Reproducibility Index

Notice: The reproducibility variables underlying each score are classified using an automated LLM-based pipeline, validated against a manually labeled dataset. LLM-based classification introduces uncertainty and potential bias; scores should be interpreted as estimates. Full accuracy metrics and methodology are described in Coakley et alK. L. Coakley, T. Snelleman, H. Hoos, and O. E. Gundersen, "The embrace of open science: An analysis of a decade of AI research and 56 800 conference papers," Under Review, 2026..

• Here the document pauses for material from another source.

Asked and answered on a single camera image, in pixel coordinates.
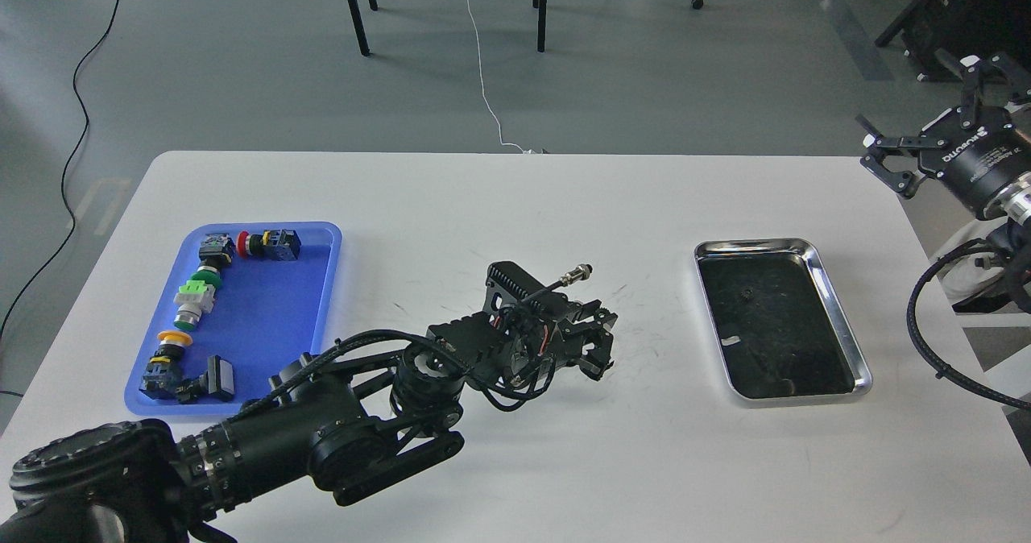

On Linear Mode Connectivity of Mixture-of-Experts Architectures

Authors: Viet-Hoang Tran, Van Hoan Trinh, Khanh-Vinh Bui, Tan M. Nguyen

NeurIPS 2025 | Venue PDF | LLM Run Details

Reproducibility Variable	Result	LLM Response
Research Type	Experimental	Finally, we empirically validate the presence of LMC using our proposed algorithm across diverse Mo E configurations including dense, sparse, and shared-expert variants under a wide range of model settings and datasets of varying scales and modalities. Our results confirm the existence of LMC in Mo E architectures and offer fundamental insights into the functional landscape and optimization dynamics of deep learning models.
Researcher Affiliation	Academia	Viet-Hoang Tran Department of Mathematics National University of Singapore EMAIL Van-Hoan Trinh Department of Mathematics Technical University of Munich EMAIL Khanh Vinh Bui Independent Researcher Ho Chi Minh City, Vietnam EMAIL Tan M. Nguyen Department of Mathematics National University of Singapore EMAIL
Pseudocode	Yes	Algorithm 1 Weight Matching for Mixture-of-Experts Input: Mo E model weights ϕ = (Wi, bi, θi)i=1,...,n, ϕ = (W i, b i, θ i)i=1,...,n Output: Permutation τ for experts, and permutations {Pi}n i=1 for hidden units % Step 1: Match experts order using two methods for method in {gate, expert} do Compute cost matrix C Solve LAP to obtain expert permutation τmethod end for % The two candidate expert orderings τgate and τexpert are obtained % Step 2: Align internal weights of matched expert pairs for method in {gate, expert} do for i = 1 to n do Compute Pi by applying Weight Matching to θi and θ τmethod(i) end for end for return τgate, ({Pi}n i=1)gate , τexpert, ({Pi}n i=1)expert
Open Source Code	Yes	The code is publicly available at https://github.com/MLResearchX/lmc-moe.
Open Datasets	Yes	For vision tasks, our study includes MNIST, CIFAR-10, CIFAR-100, Image Net-1k, as well as transfer learning scenarios from Image Net-21k to CIFAR-10 and CIFAR-100. For language modeling, we utilize Wiki Text103 and the One Billion Word dataset.
Dataset Splits	Yes	Experimental Design. We investigate LMC by replacing the Feedforward Network (FFN) in the Transformer [84] layer with a randomly initialized Mo E, based on empirical evidence from Section 6.4, Appendices E, G.2, and G.3 indicating lower perturbation sensitivity when replacing deeper FFN layers with Mo Es. Only the Mo E parameters are fine-tuned using multiple random seeds for each experiment. LMC is evaluated by linearly interpolating between all checkpoint pairs, measuring model performance on the test set at 25 evenly spaced points along the interpolation... Datasets and Models. We use Vi T [20] for image classification (MNIST [51], CIFAR-10/100 [47], Image Net [18]) and GPT-2 [64] for language modeling (Wiki Text103 [59] and One Billion Word [14]).
Hardware Specification	Yes	All experiments are executed on a single NVIDIA H100 GPU with 80GB of memory, except for the One Billion Word task, which utilizes two H100 GPUs.
Software Dependencies	No	Due to the use of the JAX framework, approximately 75% of GPU memory (around 60GB) is pre-allocated by default.
Experiment Setup	Yes	Hyperparameters such as batch size, optimizer, number of experts, and hidden size are fixed, while the learning rate is tuned per setting. Full details are provided in Appendix F.